クーラーボックスを蹴り開けて、グリーフと共に血清の精製を開始した。
心臓を潰され、フランケンは息絶えた。
後に残ったのは、痩せこけた男性の遺体が1つ。
床に落ちた心臓から、数発の銃弾が零れ落ちた。
成否
成功
MVP
状態異常
あとがき
お疲れ様です。
血清は無事に作製され、フランケンは討伐されました。
村とビーチは、赤い髪の女性(ヴゥードゥー)の手により封鎖されました。
依頼は成功となります。
この度はシナリオのリクエスト、ありがとうございました。
縁があればまた別の依頼でお会いしましょう。
GMコメント
●ミッション
“血清”を完成させる
●ターゲット
・フランケン×1
とある製薬会社の作った完成品のアンデッド。
5メートルほどの巨躯に、引き摺るほどに長い腕。
体に比して小さな頭。
言葉を発することは無いが、知能は残っているようだ。
胸部には体表に露出した心臓が3つ。
心臓から抜いた血をクーラーボックス内の薬剤に混ぜることで“血清”が完成する。
その攻撃には【廃滅】【滂沱】【魔凶】【飛】【封印】などの効果を備える。
・ゾンビ(アンデッド)×たくさん
村の住人や海水浴客の馴れの果て。
歩く死体。
現地の言葉でゾンビと呼ぶ。
動きは鈍く知能は無いに等しいが、生命力は高い。
その攻撃には【廃滅】【滂沱】【魔凶】などの効果を備える。
・赤い髪の女
白衣を纏った赤い髪の女。
爬虫類のような目と口をしている。

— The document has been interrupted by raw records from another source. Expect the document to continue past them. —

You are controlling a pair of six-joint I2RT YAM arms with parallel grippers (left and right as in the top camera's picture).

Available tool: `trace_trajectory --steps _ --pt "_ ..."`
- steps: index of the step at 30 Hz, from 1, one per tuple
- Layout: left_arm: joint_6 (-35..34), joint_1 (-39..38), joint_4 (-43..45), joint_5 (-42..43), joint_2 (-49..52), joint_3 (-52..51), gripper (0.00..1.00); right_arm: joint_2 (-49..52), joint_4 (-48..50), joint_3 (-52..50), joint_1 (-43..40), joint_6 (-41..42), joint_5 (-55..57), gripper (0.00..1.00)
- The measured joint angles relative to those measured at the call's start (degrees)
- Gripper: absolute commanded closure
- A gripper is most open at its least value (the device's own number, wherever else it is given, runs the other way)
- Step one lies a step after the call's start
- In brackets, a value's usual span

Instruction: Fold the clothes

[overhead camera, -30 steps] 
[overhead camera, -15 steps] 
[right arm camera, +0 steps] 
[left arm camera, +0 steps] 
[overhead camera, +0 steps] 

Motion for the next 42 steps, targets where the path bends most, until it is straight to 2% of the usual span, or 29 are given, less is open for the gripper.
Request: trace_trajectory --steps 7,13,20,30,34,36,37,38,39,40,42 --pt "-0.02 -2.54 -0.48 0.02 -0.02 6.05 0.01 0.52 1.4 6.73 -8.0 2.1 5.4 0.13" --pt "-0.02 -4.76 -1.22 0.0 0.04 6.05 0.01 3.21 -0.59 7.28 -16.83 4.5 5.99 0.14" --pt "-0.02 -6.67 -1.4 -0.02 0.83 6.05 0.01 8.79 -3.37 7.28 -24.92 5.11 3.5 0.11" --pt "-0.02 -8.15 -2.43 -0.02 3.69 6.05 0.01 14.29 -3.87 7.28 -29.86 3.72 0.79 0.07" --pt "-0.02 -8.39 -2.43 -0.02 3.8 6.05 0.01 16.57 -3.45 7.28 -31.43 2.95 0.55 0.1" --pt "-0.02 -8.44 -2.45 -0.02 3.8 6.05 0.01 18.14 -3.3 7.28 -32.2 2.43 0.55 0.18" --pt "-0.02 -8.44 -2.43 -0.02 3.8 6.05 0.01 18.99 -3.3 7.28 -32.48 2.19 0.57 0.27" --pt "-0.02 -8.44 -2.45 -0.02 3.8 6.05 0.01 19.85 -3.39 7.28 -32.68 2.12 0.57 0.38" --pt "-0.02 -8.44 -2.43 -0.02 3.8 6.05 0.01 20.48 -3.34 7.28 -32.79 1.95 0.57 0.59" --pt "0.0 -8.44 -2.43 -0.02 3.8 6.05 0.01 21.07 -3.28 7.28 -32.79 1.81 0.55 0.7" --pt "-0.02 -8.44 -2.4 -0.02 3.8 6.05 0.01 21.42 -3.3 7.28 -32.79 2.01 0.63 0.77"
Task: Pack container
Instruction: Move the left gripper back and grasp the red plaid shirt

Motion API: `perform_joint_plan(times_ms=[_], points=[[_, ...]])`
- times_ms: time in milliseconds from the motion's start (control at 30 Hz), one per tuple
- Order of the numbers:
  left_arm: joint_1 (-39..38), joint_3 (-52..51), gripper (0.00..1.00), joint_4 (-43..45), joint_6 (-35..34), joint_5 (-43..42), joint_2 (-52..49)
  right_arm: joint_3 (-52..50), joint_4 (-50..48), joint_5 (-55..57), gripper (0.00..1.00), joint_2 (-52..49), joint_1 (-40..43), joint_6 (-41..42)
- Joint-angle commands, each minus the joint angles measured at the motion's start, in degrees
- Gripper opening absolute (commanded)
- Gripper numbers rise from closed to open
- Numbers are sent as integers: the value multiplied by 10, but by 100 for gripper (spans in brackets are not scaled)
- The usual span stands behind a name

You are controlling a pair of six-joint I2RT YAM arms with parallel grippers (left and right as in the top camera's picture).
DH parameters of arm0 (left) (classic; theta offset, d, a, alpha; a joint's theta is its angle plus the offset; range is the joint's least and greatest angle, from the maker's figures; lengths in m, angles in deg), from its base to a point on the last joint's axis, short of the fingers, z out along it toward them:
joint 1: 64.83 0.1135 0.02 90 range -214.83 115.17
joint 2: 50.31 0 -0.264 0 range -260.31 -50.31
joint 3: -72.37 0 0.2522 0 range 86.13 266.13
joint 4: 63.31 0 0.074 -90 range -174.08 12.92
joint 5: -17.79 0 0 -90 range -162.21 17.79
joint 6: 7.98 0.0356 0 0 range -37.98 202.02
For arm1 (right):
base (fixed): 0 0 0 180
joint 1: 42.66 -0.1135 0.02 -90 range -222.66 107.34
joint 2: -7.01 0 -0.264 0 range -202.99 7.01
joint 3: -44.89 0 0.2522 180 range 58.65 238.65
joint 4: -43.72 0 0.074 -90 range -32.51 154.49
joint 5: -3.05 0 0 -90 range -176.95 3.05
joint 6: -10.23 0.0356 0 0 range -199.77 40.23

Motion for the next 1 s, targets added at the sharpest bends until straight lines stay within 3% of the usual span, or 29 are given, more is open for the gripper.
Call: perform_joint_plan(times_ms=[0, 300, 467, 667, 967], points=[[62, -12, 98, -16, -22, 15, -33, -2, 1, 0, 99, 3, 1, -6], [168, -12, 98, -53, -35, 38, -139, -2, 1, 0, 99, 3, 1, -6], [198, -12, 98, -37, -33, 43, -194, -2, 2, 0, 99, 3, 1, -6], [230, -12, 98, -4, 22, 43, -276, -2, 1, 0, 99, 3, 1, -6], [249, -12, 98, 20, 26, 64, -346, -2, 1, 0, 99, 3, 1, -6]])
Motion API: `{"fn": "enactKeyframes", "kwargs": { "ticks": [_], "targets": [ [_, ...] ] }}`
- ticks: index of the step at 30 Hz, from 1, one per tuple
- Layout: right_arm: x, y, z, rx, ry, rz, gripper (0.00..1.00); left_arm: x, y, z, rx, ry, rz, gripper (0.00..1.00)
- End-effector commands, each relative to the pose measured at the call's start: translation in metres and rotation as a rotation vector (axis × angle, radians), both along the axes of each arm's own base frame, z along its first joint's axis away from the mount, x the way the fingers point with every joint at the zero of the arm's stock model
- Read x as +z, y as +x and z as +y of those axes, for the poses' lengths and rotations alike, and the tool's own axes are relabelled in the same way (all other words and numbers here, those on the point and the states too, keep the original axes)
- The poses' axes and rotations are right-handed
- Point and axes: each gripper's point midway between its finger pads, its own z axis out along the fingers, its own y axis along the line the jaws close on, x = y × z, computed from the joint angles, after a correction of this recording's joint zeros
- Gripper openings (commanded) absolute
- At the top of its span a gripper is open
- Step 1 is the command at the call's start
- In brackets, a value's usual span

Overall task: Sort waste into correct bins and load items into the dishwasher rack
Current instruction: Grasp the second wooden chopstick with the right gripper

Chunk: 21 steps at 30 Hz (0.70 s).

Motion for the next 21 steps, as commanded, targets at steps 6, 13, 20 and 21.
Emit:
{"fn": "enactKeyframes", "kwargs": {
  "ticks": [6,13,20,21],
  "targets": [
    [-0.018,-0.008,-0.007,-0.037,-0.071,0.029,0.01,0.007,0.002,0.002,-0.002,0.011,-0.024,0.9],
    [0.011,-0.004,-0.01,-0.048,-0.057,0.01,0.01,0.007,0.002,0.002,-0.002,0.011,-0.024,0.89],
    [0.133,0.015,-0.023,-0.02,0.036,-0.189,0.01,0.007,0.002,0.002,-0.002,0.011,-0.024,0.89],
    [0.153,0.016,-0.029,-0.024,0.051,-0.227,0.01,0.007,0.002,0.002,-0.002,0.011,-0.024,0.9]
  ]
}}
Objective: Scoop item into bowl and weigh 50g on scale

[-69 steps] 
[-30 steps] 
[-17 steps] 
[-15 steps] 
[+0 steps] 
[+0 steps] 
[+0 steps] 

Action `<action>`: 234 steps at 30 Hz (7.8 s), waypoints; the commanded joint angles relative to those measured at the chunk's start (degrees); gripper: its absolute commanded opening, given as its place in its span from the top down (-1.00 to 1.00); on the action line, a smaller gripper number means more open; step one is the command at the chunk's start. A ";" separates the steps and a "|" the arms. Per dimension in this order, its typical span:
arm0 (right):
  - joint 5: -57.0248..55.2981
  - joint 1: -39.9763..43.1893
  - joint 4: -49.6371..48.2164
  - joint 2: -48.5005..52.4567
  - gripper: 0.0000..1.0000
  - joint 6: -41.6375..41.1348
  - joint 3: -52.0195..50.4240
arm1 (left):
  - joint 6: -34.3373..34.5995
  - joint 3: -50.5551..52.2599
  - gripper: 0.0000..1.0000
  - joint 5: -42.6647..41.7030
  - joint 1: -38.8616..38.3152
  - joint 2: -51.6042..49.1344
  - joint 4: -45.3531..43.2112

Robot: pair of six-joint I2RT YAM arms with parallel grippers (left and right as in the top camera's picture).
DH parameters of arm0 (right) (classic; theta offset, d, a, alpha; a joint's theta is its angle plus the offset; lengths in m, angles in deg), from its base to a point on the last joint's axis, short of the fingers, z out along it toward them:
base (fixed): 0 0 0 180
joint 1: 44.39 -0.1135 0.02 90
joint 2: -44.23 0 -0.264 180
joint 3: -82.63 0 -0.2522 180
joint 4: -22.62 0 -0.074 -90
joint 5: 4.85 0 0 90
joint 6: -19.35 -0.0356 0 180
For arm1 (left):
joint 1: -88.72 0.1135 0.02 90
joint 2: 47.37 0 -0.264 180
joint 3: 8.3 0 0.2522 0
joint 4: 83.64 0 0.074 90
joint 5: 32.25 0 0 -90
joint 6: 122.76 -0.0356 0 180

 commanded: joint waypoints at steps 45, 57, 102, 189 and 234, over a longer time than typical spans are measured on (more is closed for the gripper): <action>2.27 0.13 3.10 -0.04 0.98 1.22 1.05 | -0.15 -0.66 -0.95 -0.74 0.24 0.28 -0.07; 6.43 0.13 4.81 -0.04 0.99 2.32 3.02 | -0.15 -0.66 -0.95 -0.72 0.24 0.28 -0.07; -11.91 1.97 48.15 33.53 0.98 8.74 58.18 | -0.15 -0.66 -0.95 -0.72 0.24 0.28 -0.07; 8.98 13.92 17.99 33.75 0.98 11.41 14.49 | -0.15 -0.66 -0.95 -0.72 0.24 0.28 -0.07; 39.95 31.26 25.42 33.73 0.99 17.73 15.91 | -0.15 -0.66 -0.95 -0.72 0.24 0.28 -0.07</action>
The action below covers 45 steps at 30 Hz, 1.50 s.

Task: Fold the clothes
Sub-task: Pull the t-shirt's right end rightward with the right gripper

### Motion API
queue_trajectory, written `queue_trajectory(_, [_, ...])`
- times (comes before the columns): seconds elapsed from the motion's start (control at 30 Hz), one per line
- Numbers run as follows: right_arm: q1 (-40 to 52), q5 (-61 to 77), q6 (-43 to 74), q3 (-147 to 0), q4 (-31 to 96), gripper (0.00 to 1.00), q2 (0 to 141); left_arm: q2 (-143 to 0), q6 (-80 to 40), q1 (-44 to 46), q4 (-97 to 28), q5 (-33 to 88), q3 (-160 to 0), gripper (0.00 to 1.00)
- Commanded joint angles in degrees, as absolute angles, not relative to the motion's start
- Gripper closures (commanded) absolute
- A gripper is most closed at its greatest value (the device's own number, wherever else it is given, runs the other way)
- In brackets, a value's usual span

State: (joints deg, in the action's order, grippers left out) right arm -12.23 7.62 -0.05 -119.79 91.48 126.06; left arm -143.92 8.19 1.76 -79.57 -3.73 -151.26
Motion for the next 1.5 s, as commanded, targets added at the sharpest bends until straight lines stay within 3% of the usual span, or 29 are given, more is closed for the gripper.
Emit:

たぶん獣種だろう。
フランケンにやられた4人を救助してくれたうえ、血清の造り方も教えてくれた。
親切な人なのだろう。
名前や身分は教えられていない。
作戦実行の際は病院に避難しているつもりか、それとも同行するのだろうか?
●フィールド
幻想。
とある海辺の小さな村と、その村の管理下にあるビーチ。
村は小さく、ビーチはそれなりに広い。
まっすぐ歩くと、端から端まで15分ほどはかかるだろうか。
村の住人は全員がゾンビと化したため、生存者は赤い髪の女だけ。
村にあった製薬会社は先ほど焼け落ちた。
砂浜か村のどこかに地下研究所へ続く階段があるらしい。
●情報精度
このシナリオの情報精度はBです。
依頼人の言葉や情報に嘘はありませんが、不明点もあります。